The iconic building has been transformed into a beauty salon and business hub for local independents.
A DROMORE businesswoman has received an overwhelmingly positive reception from the local community after transforming the town's former Ulster Bank building into a beauty salon.
Many shopping districts across South Down have experienced the negative impact of bank closures as fewer people have any inclination to visit their local high street.
As well as a decrease in shoppers, the sight of the empty buildings can often leave areas that were once thriving with business looking like ghost towns.

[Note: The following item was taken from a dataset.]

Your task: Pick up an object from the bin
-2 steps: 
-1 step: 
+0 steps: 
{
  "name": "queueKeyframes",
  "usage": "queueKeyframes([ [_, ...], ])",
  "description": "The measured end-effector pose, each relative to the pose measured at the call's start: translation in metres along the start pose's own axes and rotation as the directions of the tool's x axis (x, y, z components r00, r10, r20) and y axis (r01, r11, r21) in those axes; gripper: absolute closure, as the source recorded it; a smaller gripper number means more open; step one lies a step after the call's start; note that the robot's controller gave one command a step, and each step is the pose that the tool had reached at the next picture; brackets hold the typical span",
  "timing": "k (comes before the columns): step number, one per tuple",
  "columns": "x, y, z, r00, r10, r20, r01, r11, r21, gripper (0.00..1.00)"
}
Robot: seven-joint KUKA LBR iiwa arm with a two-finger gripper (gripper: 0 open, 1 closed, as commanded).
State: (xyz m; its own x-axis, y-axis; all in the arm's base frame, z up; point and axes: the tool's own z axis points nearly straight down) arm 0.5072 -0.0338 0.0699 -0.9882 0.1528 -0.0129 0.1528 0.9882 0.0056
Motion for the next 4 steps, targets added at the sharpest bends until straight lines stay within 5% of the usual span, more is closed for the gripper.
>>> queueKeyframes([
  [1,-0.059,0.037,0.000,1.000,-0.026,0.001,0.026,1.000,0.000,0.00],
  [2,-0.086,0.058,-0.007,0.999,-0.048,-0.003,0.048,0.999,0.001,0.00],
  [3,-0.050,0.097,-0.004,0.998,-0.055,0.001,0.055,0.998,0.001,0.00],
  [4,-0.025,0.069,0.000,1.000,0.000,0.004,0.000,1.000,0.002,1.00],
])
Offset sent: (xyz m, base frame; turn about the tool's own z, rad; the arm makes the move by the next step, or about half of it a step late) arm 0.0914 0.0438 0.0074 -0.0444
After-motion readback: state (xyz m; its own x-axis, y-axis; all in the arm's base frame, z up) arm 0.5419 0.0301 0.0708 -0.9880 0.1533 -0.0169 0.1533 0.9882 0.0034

But one local businesswoman has demonstrated the potential of vacant historic buildings after she purchased the former Ulster Bank in Dromore's town centre and transformed it into a beauty studio.
Allison Savage, owner of Beauty Bank Dromore, spoke to The Outlook about her family's decision to take on the massive project.
Three years ago, when Allison and her partner Kenny Hook first heard the building was up for sale, they decided to put in a bid. Unfortunately, the couple were informed that a higher offer had been accepted.
She explained: “We got a phone call to say we'd lost out but we noticed the signs were still up months later so Kenny got in touch.
“They phoned us back to say it fell through and said if we were still in a position to purchase the building then we could buy it as we were the next highest bidder.”
The next few years were spent preparing the building so it would be suitable for business once again.
Like most residents in Dromore, Allison was a customer of the Ulster Bank all her life and has many memories of visiting the building.
The local woman wanted to preserve the bank's historical features and has been mindful of its status as a listed building throughout any of decisions being while decorating.
She said: “We've worked with the Heritage Trust and building protection to try and keep as much of the building's original features.
“We didn't want to change anything about the building and wanted to keep it in its entirety."